» ABOUT THIS TASK:
All entries should be output exactly as they stand.

» DATA SUPPLIED:

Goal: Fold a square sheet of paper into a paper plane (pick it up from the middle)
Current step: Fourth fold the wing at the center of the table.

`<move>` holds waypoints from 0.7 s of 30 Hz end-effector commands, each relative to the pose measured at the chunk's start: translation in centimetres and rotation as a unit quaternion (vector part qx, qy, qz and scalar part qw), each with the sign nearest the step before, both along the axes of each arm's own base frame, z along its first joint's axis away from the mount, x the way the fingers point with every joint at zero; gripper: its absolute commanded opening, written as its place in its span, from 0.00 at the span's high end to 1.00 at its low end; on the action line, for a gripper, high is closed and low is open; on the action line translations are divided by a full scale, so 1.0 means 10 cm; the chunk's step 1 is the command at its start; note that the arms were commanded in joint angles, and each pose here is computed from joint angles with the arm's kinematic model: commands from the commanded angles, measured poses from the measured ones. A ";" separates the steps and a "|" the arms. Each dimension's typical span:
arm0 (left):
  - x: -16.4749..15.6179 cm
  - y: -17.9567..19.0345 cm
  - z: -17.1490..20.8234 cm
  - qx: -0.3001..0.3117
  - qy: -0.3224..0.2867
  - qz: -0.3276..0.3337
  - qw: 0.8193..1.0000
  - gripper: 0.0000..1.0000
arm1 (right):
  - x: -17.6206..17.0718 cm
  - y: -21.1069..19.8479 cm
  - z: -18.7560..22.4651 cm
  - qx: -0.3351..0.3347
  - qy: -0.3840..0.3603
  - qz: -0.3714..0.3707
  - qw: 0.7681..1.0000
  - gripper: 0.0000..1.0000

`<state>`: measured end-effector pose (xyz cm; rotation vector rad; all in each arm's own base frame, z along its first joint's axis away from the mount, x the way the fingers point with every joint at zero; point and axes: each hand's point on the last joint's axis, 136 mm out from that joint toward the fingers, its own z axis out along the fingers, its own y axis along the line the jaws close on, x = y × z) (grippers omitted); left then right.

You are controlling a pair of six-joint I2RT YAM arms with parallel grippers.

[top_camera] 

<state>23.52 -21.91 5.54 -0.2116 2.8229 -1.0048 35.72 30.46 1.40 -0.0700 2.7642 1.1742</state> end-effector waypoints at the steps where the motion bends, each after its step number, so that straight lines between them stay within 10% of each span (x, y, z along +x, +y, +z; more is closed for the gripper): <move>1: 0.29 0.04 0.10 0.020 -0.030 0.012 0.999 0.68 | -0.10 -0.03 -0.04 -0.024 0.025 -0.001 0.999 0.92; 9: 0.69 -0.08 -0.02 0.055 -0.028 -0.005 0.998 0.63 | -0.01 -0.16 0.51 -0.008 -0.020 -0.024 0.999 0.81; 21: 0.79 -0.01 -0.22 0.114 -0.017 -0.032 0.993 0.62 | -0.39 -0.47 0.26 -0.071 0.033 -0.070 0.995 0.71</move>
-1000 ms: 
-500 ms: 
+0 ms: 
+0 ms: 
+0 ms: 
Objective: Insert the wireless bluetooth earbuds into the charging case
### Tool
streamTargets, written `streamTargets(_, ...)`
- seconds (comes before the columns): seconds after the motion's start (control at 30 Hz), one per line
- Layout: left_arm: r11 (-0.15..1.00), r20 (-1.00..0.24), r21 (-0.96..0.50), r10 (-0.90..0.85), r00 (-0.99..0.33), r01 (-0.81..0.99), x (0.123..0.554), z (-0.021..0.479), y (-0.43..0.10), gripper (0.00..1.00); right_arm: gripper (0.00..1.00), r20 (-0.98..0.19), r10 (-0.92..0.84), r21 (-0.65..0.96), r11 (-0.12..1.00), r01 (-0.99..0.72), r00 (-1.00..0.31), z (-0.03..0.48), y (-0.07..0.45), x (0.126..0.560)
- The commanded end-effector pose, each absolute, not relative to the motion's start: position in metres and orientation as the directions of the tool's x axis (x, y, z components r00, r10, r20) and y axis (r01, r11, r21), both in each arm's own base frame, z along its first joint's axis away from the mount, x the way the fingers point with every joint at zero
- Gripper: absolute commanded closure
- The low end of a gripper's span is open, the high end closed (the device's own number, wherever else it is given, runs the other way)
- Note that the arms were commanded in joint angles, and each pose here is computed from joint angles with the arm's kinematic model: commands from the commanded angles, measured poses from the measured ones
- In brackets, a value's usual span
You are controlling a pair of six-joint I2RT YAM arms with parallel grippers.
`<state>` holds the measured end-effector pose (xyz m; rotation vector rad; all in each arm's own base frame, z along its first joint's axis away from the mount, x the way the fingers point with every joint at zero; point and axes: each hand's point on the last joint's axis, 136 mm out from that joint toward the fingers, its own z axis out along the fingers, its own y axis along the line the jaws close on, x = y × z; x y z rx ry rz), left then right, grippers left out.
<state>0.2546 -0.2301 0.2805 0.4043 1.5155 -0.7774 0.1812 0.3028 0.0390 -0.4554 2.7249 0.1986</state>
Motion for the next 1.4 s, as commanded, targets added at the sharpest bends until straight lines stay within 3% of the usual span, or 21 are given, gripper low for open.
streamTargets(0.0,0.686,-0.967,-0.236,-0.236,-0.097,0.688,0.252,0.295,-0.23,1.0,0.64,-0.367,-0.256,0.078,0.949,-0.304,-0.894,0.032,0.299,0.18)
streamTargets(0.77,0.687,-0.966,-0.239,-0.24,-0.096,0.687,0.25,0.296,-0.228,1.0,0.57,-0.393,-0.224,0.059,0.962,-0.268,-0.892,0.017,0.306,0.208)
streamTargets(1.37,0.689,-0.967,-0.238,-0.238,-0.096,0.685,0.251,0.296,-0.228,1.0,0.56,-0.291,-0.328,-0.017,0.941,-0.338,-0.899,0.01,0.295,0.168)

» TASK SOLUTION:
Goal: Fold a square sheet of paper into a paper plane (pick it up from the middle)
Current step: Fourth fold the wing at the center of the table.

`<move>` holds waypoints from 0.7 s of 30 Hz end-effector commands, each relative to the pose measured at the chunk's start: translation in centimetres and rotation as a unit quaternion (vector part qx, qy, qz and scalar part qw), each with the sign nearest the step before, both along the axes of each arm's own base frame, z along its first joint's axis away from the mount, x the way the fingers point with every joint at zero; gripper: its absolute commanded opening, written as its place in its span, from 0.00 at the span's high end to 1.00 at its low end; on the action line, for a gripper, high is closed and low is open; on the action line translations are divided by a full scale, so 1.0 means 10 cm; the chunk's step 1 is the command at its start; note that the arms were commanded in joint angles, and each pose here is computed from joint angles with the arm's kinematic model: commands from the commanded angles, measured poses from the measured ones. A ";" separates the steps and a "|" the arms. Each dimension's typical span:
arm0 (left):
  - x: -16.4749..15.6179 cm
  - y: -17.9567..19.0345 cm
  - z: -17.1490..20.8234 cm
  - qx: -0.3001..0.3117
  - qy: -0.3224..0.2867
  - qz: -0.3276..0.3337
  - qw: 0.8193..1.0000
  - gripper: 0.0000..1.0000
arm1 (right):
  - x: -17.6206..17.0718 cm
  - y: -21.1069..19.8479 cm
  - z: -18.7560..22.4651 cm
  - qx: -0.3351..0.3347
  - qy: -0.3840..0.3603
  - qz: -0.3714..0.3707
  - qw: 0.7681..1.0000
  - gripper: 0.0000..1.0000

`<state>`: measured end-effector pose (xyz cm; rotation vector rad; all in each arm's own base frame, z along its first joint's axis away from the mount, x the way the fingers point with every joint at zero; point and axes: each hand's point on the last joint's axis, 136 mm out from that joint toward the fingers, its own z axis out along the fingers, its own y axis along the line the jaws close on, x = y × z) (grippers omitted); left then right.

You are controlling a pair of six-joint I2RT YAM arms with parallel grippers.

[top_camera] 

<state>23.52 -21.91 5.54 -0.2116 2.8229 -1.0048 35.72 30.46 1.40 -0.0700 2.7642 1.1742</state> end-effector waypoints at the steps where the motion bends, each after its step number, so that straight lines between them stay within 10% of each span (x, y, z along +x, +y, +z; more is closed for the gripper): <move>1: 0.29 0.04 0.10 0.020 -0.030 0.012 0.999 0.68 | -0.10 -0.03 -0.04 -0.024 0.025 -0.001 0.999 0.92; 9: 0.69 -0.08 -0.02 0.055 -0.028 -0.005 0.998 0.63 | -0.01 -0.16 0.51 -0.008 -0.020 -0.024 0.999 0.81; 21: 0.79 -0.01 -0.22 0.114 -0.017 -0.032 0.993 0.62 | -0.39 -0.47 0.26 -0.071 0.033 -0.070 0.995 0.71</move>
-1000 ms: 
-500 ms: 
+0 ms: 
+0 ms: 
+0 ms: 
Objective: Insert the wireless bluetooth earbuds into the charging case
### Tool
streamTargets, written `streamTargets(_, ...)`
- seconds (comes before the columns): seconds after the motion's start (control at 30 Hz), one per line
- Layout: left_arm: r11 (-0.15..1.00), r20 (-1.00..0.24), r21 (-0.96..0.50), r10 (-0.90..0.85), r00 (-0.99..0.33), r01 (-0.81..0.99), x (0.123..0.554), z (-0.021..0.479), y (-0.43..0.10), gripper (0.00..1.00); right_arm: gripper (0.00..1.00), r20 (-0.98..0.19), r10 (-0.92..0.84), r21 (-0.65..0.96), r11 (-0.12..1.00), r01 (-0.99..0.72), r00 (-1.00..0.31), z (-0.03..0.48), y (-0.07..0.45), x (0.126..0.560)
- The commanded end-effector pose, each absolute, not relative to the motion's start: position in metres and orientation as the directions of the tool's x axis (x, y, z components r00, r10, r20) and y axis (r01, r11, r21), both in each arm's own base frame, z along its first joint's axis away from the mount, x the way the fingers point with every joint at zero
- Gripper: absolute commanded closure
- The low end of a gripper's span is open, the high end closed (the device's own number, wherever else it is given, runs the other way)
- Note that the arms were commanded in joint angles, and each pose here is computed from joint angles with the arm's kinematic model: commands from the commanded angles, measured poses from the measured ones
- In brackets, a value's usual span
You are controlling a pair of six-joint I2RT YAM arms with parallel grippers.
`<state>` holds the measured end-effector pose (xyz m; rotation vector rad; all in each arm's own base frame, z along its first joint's axis away from the mount, x the way the fingers point with every joint at zero; point and axes: each hand's point on the last joint's axis, 136 mm out from that joint toward the fingers, its own z axis out along the fingers, its own y axis along the line the jaws close on, x = y × z; x y z rx ry rz), left then right, grippers left out.
<state>0.2546 -0.2301 0.2805 0.4043 1.5155 -0.7774 0.1812 0.3028 0.0390 -0.4554 2.7249 0.1986</state>
Motion for the next 1.4 s, as commanded, targets added at the sharpest bends until straight lines stay within 3% of the usual span, or 21 are given, gripper low for open.
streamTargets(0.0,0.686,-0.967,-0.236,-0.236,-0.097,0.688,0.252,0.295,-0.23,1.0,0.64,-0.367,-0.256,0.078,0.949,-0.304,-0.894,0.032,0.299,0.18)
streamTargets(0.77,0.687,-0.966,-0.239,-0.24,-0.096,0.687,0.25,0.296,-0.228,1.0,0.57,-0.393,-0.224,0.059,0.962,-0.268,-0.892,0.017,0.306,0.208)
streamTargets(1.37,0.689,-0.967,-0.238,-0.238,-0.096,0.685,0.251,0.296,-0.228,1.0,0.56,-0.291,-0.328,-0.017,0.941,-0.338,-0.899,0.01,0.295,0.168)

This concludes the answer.